Abstract

Recent molecular evidence of genetically distinct hantaviruses in shrews, captured in widely separated geographical regions, corroborates decades-old reports of hantavirus antigens in shrew tissues. Apart from challenging the conventional view that rodents are the principal reservoir hosts, the recently identified soricid-borne hantaviruses raise the possibility that other soricomorphs, notably talpids, similarly harbor hantaviruses.
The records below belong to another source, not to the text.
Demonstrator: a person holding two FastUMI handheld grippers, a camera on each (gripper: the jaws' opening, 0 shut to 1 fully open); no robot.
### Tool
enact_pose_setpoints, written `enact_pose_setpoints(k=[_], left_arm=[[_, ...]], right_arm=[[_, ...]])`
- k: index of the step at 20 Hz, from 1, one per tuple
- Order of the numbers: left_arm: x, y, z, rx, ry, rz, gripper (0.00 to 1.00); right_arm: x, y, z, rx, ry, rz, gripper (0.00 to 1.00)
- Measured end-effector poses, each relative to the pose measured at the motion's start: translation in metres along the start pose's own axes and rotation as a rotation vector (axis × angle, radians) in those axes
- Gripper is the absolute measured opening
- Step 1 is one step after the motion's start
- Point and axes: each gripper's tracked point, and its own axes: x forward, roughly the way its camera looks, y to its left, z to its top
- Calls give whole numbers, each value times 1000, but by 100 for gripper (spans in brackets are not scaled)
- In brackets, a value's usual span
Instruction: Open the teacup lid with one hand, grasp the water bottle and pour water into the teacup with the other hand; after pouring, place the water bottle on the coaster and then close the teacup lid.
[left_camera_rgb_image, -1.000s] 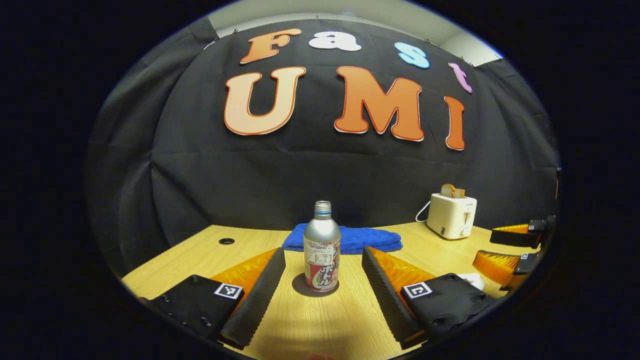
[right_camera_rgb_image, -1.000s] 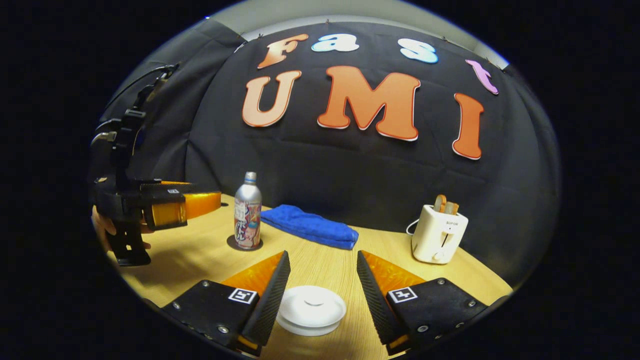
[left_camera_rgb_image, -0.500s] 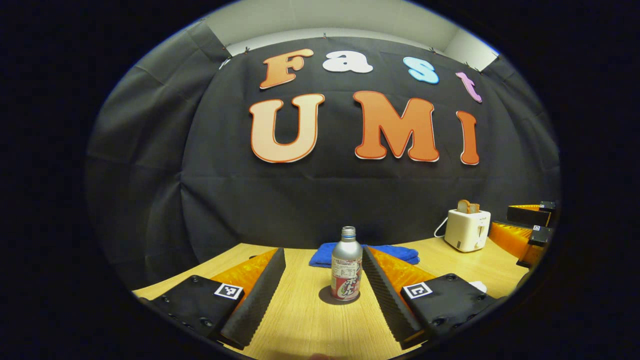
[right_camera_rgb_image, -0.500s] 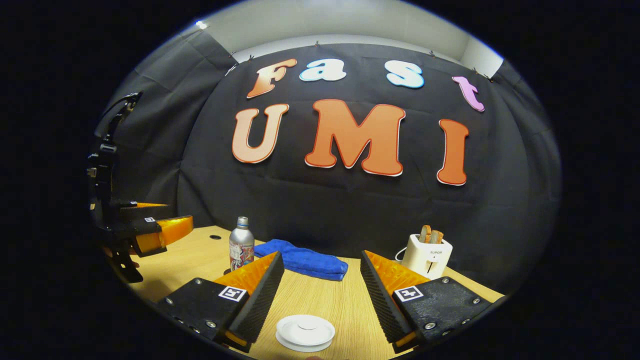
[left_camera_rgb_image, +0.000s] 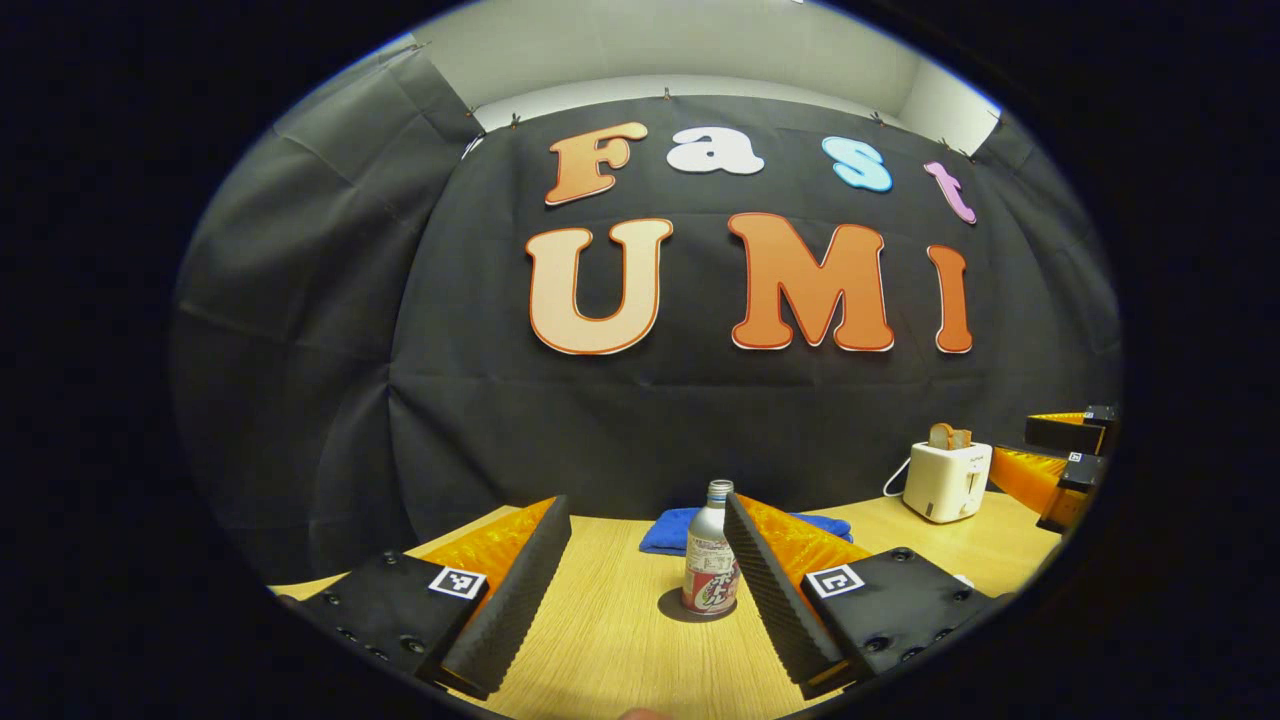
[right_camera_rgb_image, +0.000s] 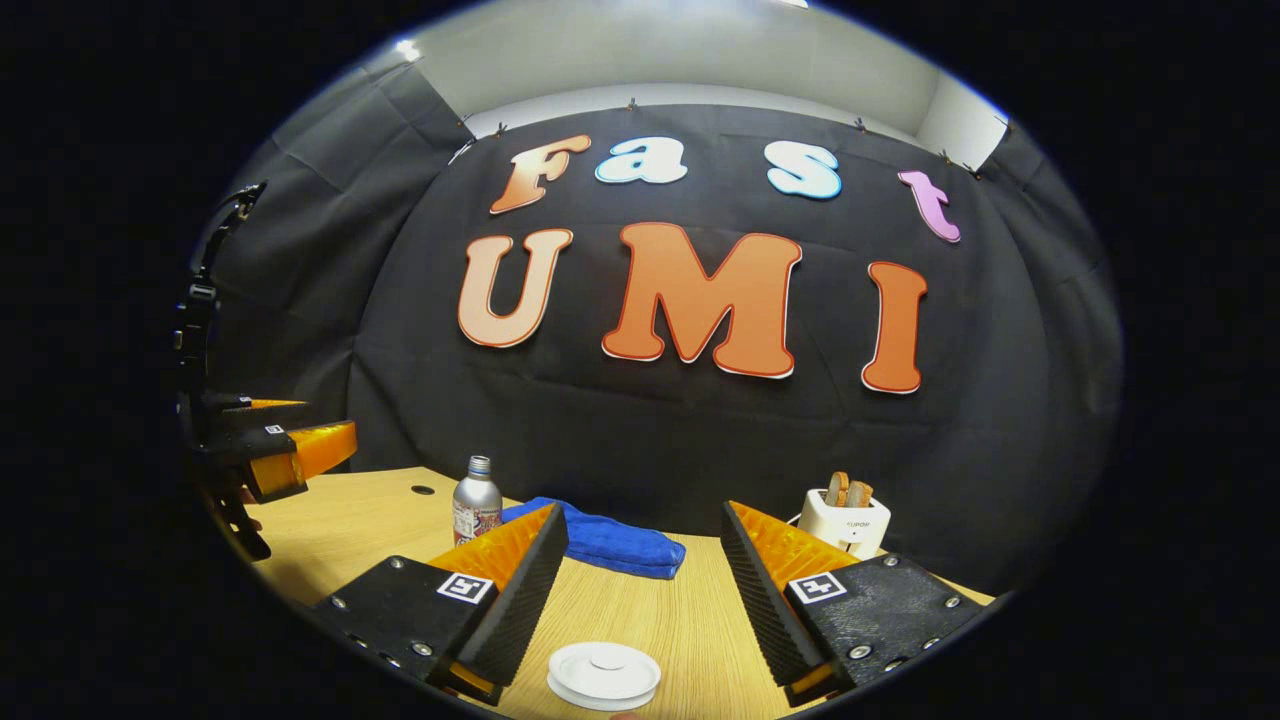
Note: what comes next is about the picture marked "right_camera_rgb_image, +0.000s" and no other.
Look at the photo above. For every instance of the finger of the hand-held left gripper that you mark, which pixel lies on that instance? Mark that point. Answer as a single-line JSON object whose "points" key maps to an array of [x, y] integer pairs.
{"points": [[262, 443], [230, 405]]}

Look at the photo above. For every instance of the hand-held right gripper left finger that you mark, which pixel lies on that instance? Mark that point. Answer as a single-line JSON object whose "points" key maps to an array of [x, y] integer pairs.
{"points": [[525, 595]]}

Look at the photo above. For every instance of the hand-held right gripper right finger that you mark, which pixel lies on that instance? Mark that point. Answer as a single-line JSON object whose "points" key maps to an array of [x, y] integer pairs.
{"points": [[760, 600]]}

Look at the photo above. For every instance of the silver water bottle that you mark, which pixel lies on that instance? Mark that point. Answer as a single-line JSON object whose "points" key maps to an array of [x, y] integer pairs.
{"points": [[477, 505]]}

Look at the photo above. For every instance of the blue folded towel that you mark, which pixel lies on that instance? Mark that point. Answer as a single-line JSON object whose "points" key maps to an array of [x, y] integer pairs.
{"points": [[620, 545]]}

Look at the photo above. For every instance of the white toaster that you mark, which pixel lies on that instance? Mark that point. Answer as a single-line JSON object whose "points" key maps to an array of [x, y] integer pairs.
{"points": [[848, 528]]}

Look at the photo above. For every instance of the brown toast slice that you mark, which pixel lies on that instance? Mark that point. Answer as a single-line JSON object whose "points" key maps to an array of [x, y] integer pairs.
{"points": [[860, 495], [838, 490]]}

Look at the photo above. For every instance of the black backdrop cloth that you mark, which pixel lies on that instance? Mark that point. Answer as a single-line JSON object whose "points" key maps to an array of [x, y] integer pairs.
{"points": [[650, 430]]}

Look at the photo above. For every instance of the ceiling light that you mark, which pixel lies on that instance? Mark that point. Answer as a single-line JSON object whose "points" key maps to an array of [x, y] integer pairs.
{"points": [[407, 49]]}

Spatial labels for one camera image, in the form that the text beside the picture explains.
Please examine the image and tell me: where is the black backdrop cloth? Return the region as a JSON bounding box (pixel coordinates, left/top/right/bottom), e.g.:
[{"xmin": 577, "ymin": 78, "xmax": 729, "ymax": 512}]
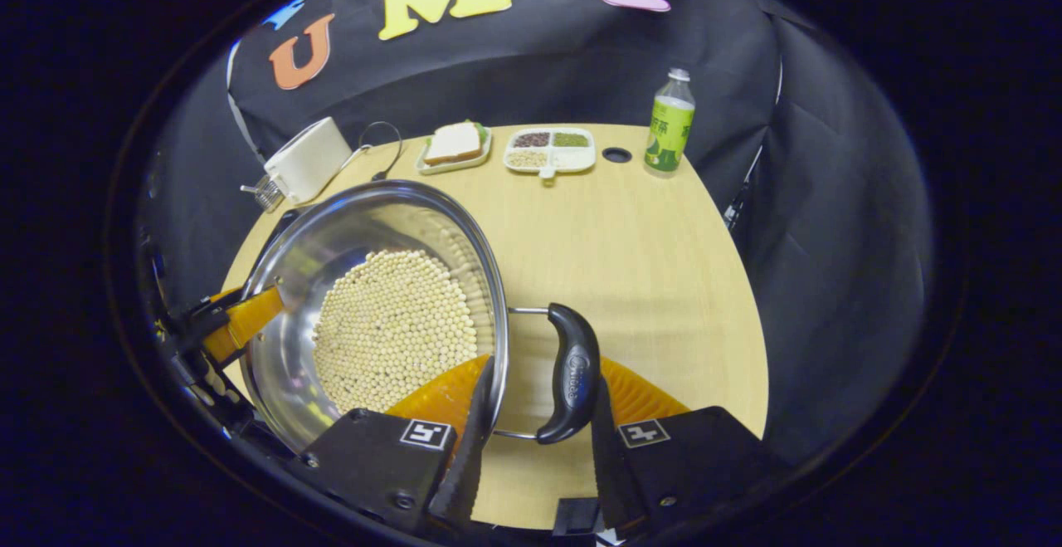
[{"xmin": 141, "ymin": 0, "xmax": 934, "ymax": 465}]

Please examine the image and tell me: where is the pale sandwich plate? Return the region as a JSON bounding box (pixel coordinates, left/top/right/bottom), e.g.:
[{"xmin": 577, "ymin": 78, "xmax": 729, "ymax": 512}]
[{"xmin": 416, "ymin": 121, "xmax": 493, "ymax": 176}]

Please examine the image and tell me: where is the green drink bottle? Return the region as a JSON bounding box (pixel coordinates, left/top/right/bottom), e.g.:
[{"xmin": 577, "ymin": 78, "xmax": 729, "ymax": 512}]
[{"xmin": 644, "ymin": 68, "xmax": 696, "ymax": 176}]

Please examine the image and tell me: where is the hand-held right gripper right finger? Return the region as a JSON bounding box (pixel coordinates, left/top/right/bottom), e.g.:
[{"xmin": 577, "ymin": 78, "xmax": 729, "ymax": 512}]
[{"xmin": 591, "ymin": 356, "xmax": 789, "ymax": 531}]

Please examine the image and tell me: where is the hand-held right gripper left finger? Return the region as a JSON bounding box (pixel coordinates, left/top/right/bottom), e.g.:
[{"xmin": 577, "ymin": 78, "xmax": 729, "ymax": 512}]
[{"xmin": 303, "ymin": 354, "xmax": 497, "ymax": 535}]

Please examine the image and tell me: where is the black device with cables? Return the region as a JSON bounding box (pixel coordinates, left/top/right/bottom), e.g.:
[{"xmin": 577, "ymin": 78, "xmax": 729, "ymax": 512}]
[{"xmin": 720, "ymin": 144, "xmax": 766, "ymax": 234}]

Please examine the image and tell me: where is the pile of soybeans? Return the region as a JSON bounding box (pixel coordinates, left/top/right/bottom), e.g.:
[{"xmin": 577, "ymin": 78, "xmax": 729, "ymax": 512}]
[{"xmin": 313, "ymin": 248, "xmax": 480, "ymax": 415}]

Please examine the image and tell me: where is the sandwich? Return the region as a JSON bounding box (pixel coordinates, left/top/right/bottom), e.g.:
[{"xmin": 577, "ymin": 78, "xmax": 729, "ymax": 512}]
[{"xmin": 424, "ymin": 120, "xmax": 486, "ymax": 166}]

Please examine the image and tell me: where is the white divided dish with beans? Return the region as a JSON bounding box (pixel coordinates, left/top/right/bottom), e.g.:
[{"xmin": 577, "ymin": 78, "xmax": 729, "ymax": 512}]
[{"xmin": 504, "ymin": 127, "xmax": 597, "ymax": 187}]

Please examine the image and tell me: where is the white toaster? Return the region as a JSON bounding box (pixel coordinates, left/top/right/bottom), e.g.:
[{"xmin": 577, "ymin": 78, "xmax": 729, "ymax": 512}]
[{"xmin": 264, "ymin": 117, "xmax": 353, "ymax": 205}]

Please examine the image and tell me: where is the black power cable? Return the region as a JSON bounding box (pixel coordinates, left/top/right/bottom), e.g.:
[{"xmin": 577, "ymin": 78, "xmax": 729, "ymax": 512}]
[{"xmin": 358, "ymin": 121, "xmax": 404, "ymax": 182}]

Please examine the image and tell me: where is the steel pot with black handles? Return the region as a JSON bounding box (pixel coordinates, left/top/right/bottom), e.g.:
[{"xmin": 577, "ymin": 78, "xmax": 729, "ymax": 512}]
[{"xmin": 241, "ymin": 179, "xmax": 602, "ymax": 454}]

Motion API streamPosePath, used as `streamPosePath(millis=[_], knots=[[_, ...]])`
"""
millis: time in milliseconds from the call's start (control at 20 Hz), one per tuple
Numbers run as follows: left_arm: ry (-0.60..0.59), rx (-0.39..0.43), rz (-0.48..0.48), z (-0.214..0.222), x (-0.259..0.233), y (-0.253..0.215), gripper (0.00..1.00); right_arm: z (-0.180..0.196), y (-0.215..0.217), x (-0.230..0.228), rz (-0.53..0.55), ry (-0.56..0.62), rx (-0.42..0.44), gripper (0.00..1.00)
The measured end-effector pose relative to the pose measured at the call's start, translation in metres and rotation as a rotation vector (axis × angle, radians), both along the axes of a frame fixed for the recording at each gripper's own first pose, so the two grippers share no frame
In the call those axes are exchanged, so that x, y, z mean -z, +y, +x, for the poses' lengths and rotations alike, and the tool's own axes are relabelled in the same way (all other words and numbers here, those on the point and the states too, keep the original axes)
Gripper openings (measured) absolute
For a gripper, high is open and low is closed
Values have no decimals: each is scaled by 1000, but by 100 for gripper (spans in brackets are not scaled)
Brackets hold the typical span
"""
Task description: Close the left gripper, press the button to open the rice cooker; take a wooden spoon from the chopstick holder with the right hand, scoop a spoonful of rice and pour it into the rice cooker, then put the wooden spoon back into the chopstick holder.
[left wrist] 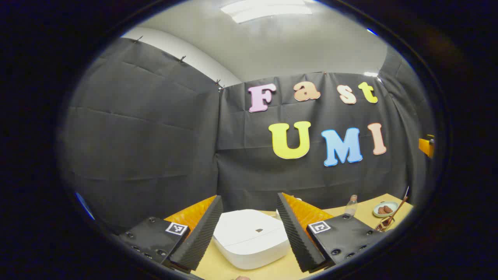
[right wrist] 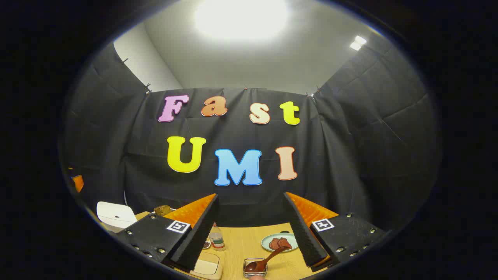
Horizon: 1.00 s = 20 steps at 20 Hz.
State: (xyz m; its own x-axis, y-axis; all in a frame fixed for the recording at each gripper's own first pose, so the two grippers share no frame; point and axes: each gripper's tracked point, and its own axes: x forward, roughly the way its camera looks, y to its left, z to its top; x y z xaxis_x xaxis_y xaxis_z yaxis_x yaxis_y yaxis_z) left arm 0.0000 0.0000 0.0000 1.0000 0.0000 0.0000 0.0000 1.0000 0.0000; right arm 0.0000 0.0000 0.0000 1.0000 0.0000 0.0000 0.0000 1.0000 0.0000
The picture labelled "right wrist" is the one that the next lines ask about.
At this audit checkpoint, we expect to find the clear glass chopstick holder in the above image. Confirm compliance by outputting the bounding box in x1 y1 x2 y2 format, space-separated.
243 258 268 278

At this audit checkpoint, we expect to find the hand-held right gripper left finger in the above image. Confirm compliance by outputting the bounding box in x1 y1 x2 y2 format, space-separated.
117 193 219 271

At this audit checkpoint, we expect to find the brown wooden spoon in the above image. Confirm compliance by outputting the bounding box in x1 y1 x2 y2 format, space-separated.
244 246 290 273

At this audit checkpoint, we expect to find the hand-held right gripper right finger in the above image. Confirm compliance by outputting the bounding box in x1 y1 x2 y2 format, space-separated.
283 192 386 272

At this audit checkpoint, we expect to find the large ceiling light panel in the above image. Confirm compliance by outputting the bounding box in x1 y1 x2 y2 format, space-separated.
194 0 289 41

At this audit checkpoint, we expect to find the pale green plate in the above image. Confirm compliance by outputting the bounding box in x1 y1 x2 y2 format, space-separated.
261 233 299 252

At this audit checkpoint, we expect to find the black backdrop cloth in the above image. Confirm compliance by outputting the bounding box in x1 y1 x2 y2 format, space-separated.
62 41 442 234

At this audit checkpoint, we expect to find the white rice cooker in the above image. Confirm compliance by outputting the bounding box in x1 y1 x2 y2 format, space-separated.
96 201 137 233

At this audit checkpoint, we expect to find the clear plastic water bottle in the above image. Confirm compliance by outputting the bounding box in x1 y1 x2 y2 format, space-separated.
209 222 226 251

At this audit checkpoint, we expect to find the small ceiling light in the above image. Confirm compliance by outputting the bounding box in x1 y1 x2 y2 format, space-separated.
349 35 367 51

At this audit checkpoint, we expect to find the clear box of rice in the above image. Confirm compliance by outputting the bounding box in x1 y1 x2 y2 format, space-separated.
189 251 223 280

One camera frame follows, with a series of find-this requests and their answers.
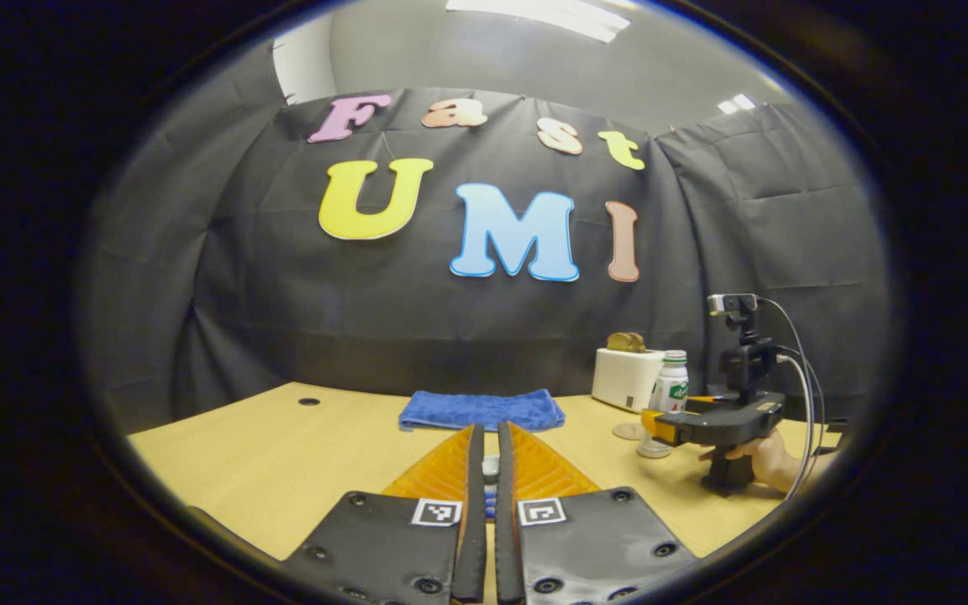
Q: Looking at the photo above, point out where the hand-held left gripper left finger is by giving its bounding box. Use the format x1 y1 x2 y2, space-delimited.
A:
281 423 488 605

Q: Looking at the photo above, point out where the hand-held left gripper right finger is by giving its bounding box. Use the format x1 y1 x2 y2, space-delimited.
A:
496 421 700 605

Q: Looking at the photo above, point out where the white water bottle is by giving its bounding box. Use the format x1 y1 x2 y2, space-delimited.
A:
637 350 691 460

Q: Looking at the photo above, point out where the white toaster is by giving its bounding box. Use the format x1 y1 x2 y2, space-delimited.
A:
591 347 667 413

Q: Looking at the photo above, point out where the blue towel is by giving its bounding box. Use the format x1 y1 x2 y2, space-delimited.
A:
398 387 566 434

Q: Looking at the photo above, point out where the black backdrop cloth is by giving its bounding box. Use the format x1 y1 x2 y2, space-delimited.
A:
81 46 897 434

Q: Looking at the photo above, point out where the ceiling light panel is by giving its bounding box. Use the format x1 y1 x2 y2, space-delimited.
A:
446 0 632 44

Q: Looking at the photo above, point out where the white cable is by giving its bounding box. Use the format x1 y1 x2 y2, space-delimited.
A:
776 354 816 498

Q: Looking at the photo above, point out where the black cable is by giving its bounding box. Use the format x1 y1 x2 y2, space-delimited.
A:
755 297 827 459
In analyzing RNA extracts from lung tissues of the Japanese shrew mole (Urotrichus talpoides), captured in Japan between February and April 2008, a hantavirus genome, designated Asama virus (ASAV), was detected by RT-PCR. Pairwise alignment and comparison of the S-, M-, and L-segment nucleotide and amino acid sequences indicated that ASAV was genetically more similar to hantaviruses harbored by shrews than by rodents. However, the predicted secondary structure of the ASAV nucleocapsid protein was similar to that of rodent- and shrew-borne hantaviruses, exhibiting the same coiled-coil helix at the amino terminus. Phylogenetic analyses, using the maximum-likelihood method and other algorithms, consistently placed ASAV with recently identified soricine shrew-borne hantaviruses, suggesting a possible host-switching event in the distant past. The discovery of a mole-borne hantavirus enlarges our concepts about the complex evolutionary history of hantaviruses.